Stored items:
---

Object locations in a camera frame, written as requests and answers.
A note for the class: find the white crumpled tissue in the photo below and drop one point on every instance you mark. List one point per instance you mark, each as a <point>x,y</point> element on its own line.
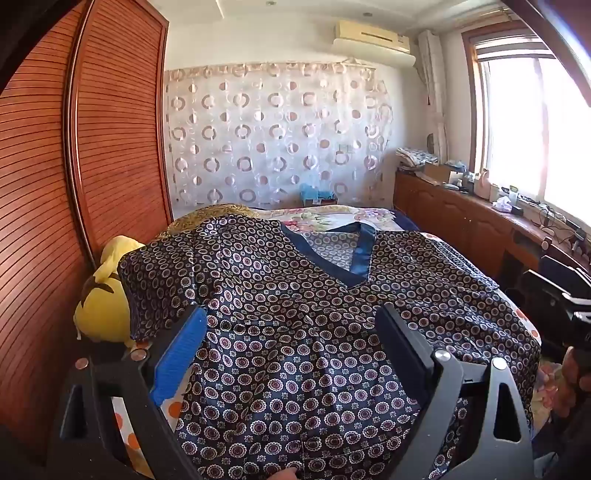
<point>502,203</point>

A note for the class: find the wooden framed window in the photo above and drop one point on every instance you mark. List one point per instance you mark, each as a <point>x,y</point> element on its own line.
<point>517,138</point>

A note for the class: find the gold patterned cloth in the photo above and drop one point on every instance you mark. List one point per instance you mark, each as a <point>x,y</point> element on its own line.
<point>203,214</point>

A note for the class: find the wooden sliding wardrobe door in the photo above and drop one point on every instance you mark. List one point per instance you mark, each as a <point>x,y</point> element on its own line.
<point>46,184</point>

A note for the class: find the person's right hand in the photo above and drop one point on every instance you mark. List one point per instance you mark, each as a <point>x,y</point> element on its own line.
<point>572,383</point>

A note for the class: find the pink bottle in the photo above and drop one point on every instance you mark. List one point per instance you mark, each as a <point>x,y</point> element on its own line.
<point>482,184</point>

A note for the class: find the cream wall air conditioner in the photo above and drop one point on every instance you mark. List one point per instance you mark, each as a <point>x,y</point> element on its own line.
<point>369,34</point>

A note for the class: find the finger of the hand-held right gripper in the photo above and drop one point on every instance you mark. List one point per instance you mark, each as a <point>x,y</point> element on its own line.
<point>568,277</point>
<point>549,293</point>

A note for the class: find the orange fruit print cloth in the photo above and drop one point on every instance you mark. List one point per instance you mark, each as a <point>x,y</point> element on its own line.
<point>138,461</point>

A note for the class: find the tied pale window curtain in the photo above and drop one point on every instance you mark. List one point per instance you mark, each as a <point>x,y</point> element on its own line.
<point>431,83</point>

---

Restate word for word the lines of the data above that begin at the line with "A note for the class: find the white" and end at the line with "<point>502,203</point>", keeping both ends and dropping every picture.

Response to this task
A note for the class: find the white crumpled tissue in the photo below and drop one point on every instance you mark. List one point per instance you mark, each as a <point>x,y</point> element on its own line.
<point>502,203</point>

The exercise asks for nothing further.